Tighter corporate budgets were already moving companies to the more efficient electronic delivery of external and internal corporate communications, but the anthrax scare as
well as longer-than-normal postal delays clearly have accelerated these plans. "When October arrived we witnessed a 50 percent rise in sales of our software over the
August/September timeframe," says Mike Adams, CEO of personalized email tools maker Arial Software. Most of his clients are a bit cagey about this new interest in electronic
formats, however. "They don't always say it's [because of] anthrax, but they say that the whole playing field has shifted in favor of email."

Press outlets are less shy about admitting anthrax worries, since the media were principal targets of this attack. Many are asking to receive press releases via email now,
says Chris Burke, president, Business to Business Marketing Communications. Among his clients, "Of the people doing direct mail, most of them are inquiring about it, and we're
starting to proactively recommend it as well."

For internal communications, many companies are using mixed media to spare employees from traveling for face-to-face presentations. Some of Burke's clients now email each other
PDF or Powerpoint files and walk through them remotely via a conference call.

Learning to Drive Email

While obviously cheap, relatively safe and fast, the email alternative to direct mail does require new disciplines and considerations. First, of course, you need the addresses
of your database points. "If you are not asking for people's email addresses and permission to use them, you are missing a huge opportunity," says Schaefer. But even with a robust
database, email faces the same quandary as direct mail: cutting through clutter.
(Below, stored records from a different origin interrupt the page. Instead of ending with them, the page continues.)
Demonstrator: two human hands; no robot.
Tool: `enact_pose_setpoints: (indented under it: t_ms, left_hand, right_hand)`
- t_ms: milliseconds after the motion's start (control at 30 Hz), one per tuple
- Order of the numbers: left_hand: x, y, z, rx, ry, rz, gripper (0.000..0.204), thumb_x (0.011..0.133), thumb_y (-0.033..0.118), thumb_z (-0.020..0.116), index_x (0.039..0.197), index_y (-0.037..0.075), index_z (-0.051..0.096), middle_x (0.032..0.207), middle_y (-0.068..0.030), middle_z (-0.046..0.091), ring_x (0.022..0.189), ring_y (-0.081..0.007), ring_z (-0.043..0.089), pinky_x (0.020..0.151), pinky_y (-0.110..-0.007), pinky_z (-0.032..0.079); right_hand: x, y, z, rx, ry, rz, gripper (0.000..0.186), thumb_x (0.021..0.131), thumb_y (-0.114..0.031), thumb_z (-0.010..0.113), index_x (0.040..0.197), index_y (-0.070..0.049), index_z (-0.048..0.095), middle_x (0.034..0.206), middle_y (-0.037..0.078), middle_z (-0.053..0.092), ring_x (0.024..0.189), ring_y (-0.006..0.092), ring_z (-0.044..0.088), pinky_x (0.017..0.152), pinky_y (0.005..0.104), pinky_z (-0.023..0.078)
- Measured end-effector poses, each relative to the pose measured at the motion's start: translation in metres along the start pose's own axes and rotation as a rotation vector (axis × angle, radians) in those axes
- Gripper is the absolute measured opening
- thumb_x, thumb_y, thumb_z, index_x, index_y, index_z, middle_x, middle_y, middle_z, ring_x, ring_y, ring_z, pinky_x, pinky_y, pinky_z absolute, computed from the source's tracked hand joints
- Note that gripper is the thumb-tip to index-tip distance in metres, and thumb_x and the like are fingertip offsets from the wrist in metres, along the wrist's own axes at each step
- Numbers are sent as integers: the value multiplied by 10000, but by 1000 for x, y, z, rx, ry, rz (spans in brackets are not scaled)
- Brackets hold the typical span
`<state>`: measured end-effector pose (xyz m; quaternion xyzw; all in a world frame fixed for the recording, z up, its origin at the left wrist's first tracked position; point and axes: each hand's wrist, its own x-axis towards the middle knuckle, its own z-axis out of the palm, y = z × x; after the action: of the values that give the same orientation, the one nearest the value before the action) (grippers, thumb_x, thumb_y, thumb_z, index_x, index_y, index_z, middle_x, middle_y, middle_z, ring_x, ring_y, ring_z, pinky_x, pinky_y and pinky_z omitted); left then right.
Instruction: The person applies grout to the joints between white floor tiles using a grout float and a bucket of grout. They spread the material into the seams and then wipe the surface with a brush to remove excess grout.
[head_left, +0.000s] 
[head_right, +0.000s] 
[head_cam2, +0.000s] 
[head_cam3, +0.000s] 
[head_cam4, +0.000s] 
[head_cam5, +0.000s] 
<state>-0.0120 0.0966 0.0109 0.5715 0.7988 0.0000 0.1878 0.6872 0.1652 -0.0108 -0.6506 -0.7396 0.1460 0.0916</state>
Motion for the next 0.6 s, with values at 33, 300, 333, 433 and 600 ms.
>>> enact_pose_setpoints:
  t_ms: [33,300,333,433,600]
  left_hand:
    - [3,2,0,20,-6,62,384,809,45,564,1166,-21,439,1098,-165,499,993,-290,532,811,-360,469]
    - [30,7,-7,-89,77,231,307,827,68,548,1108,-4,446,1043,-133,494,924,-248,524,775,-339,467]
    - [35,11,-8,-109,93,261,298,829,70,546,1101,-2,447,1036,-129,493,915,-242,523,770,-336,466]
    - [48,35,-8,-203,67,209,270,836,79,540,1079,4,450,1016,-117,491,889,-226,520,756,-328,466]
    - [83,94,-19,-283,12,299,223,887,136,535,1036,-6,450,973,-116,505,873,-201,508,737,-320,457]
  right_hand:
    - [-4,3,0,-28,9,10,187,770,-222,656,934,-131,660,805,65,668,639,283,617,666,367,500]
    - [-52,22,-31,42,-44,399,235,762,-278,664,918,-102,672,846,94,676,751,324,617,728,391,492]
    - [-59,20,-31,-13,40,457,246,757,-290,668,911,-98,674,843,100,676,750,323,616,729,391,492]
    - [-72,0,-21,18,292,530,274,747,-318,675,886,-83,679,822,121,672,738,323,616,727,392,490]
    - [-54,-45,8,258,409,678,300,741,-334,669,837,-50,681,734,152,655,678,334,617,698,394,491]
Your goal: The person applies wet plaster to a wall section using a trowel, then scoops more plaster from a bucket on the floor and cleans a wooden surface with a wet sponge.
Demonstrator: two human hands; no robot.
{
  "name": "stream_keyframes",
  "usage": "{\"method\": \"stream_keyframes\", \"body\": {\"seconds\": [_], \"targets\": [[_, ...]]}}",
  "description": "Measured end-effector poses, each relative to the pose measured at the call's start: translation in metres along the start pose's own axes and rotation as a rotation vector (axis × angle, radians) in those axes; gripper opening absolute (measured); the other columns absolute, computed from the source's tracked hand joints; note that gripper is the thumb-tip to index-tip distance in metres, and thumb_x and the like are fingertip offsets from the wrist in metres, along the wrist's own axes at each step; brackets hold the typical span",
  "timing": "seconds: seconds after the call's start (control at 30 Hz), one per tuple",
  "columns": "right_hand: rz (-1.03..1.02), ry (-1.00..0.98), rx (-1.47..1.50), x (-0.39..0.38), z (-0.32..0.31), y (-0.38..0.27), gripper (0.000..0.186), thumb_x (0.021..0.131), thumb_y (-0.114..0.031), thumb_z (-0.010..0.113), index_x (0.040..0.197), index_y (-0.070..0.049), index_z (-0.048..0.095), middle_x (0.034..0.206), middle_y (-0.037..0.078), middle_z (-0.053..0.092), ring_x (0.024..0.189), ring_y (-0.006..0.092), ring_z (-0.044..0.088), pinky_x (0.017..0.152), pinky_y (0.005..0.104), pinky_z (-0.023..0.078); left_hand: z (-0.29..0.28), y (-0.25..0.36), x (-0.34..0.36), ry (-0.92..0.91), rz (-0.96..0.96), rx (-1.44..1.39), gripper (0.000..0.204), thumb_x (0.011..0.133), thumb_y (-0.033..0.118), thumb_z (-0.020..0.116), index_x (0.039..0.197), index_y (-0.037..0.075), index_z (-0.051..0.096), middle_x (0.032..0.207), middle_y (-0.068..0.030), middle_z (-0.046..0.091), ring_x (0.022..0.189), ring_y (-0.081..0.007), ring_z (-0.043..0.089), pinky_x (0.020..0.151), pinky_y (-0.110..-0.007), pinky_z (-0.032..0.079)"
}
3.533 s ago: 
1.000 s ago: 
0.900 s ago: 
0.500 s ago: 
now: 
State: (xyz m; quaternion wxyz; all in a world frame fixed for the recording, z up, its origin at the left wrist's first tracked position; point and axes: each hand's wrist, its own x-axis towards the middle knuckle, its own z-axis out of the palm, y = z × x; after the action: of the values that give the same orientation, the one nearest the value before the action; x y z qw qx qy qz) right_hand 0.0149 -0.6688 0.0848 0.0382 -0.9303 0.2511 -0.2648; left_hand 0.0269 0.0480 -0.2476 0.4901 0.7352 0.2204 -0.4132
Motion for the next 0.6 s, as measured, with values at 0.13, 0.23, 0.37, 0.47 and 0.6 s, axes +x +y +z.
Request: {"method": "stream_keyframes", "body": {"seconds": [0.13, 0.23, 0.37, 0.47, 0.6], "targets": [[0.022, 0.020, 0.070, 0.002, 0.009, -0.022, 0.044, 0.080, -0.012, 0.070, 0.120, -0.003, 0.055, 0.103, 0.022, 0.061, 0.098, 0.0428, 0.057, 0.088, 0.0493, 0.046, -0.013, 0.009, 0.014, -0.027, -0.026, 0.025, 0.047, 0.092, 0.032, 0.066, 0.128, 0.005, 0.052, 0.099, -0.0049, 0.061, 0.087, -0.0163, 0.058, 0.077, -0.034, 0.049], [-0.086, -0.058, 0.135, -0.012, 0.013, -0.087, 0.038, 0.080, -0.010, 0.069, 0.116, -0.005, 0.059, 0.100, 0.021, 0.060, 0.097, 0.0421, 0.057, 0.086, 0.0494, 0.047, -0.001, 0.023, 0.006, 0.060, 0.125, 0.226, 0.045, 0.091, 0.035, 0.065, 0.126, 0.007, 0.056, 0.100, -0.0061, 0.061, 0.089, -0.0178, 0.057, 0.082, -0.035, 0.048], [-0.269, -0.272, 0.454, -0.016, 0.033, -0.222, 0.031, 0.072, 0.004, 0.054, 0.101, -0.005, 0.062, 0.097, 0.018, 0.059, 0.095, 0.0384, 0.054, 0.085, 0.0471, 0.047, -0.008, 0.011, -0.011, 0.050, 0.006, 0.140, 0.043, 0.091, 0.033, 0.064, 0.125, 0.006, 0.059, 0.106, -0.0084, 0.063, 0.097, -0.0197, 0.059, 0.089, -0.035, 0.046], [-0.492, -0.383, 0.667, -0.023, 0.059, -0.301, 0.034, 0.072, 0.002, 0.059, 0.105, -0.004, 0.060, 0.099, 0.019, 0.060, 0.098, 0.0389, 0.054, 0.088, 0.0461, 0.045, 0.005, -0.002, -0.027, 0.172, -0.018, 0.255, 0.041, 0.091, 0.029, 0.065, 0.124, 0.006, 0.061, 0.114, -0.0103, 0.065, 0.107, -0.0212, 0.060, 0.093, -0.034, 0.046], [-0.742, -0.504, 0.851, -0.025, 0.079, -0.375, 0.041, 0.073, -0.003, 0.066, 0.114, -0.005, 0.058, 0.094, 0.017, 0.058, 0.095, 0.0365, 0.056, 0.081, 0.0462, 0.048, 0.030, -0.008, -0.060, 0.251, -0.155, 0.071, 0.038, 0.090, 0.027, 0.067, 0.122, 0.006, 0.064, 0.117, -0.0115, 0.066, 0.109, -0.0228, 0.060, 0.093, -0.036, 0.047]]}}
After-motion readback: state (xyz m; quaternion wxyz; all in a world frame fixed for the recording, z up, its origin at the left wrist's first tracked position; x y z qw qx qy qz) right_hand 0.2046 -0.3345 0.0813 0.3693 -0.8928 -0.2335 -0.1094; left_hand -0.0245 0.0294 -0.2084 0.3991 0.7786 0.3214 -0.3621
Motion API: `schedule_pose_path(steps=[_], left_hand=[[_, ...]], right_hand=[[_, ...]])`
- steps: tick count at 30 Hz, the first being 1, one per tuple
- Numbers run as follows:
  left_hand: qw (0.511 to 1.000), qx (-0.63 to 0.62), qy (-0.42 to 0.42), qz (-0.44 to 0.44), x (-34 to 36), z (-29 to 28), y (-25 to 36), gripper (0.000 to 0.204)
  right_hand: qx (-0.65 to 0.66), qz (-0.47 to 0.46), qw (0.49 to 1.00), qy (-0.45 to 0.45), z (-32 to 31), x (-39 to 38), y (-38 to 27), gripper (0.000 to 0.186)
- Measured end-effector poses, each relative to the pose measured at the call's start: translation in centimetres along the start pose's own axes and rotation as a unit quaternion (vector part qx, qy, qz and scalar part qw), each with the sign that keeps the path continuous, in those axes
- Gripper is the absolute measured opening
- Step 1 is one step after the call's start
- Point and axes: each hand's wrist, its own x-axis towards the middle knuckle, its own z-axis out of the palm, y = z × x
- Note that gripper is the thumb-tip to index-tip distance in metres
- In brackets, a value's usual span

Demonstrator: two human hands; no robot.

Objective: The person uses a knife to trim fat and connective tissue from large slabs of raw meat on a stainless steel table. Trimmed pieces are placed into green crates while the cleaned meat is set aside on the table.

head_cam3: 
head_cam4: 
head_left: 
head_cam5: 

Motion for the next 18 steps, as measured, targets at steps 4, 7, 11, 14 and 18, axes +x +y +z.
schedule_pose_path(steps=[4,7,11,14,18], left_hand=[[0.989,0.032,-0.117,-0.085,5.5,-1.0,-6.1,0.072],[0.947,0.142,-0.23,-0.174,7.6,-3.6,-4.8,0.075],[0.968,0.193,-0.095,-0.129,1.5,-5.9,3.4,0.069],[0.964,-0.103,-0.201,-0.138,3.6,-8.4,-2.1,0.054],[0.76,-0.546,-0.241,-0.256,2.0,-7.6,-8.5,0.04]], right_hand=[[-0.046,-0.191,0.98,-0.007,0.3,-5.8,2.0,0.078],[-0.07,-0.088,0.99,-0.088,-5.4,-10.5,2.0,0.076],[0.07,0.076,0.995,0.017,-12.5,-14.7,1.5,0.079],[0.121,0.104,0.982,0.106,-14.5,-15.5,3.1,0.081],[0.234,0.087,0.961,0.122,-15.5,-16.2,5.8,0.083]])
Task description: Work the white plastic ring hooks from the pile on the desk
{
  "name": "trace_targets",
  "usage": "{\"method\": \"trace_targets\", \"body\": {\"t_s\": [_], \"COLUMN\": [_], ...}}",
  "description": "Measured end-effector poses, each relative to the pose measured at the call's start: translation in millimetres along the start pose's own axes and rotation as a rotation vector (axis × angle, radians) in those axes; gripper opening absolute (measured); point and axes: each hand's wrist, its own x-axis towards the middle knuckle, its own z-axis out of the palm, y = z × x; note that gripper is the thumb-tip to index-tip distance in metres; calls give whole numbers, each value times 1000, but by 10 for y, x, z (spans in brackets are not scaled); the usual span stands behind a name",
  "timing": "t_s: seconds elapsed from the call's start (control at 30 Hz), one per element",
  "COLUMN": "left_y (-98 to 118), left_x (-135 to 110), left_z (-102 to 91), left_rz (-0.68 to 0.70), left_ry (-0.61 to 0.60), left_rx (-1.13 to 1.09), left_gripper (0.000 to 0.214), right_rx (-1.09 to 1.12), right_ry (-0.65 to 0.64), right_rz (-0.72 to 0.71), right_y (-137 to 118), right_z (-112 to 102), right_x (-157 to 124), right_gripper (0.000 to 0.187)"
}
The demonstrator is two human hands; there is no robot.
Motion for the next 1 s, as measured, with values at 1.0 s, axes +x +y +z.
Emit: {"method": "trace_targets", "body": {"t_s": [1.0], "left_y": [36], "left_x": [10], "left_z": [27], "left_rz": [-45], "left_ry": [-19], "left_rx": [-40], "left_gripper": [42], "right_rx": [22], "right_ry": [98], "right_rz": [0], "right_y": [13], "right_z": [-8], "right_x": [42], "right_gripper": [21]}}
For the black envelope campaign, which was promoting Blanchard Schaefer's own PR services, the
company used alluring subject headers such as "Hey Beelzebub," "Cutting Edge -- Yet Non-Threatening," and "No Babies Required" to keep these emails from suffering a quick delete.

Most of the rules of direct mail still apply in electronic formats, especially the need for eye-grabbing creative, but they must operate within a new field of restrictions,
namely multiple technological standards, uneven computer literacy among recipients, and limited bandwidth. "You have to make attachments idiot-proof," says Schaefer, so his
campaign eschewed fancy Flash plug-ins and used self-opening JPEG image files.

If the move to electronic delivery continues, whether because of budget or terrorist pressures, bandwidth is going to become a substantial issue for the industry, says Burke.
Text press releases are a good quick fix, easy to send and accessible by all, but they cannot replace the graphical collateral of full press kits. "That's going to require on our
part an investment in more bandwidth and the ability to send images in compressed fashion," he says.

In an even more complex way, email is not analogous to direct mail in many people's minds, so communications specialists will need to learn the rules of a different platform.
The new "underground joke" among techies is that "email viruses won't kill you," says Adams, but the fear of infection by email remains, so companies still need to find ways of
establishing trust with recipients, especially if they expect them to open complex multimedia attachments.

"What you can't remove is a sensitivity that email tends to be personal," says Schaefer. "People are reluctant to invade that space unsolicited, while they don't seem to have
that feeling about direct mail." Some form of personalization may help, either addressing the recipient by name or ensuring the subject line is, indeed, relevant to their
interests, but this, too, requires richer databases. And above all else in the nanosecond realm where users peruse their in-boxes with a finger on the delete key, you need to
establish relevancy and message immediately.

Back to Normal?

The same defense works against snail mail and email fears, says Mark Kitchens, deputy managing director, Public Strategies Inc.: maintaining an ongoing dialogue with your
constituency "so you don't surprise people. The challenge as a result of anthrax has been for firms or agencies trying to engage people they have never talked to before." Email
should be an important part of the mix, but it needn't replace direct mail entirely if the company has established a relationship with the recipients. While many of his clients
are now quicker to ask whether a direct mail drop is necessary within a campaign, Kitchens says most of his direct mail campaigns have been relatively unaffected by the scare.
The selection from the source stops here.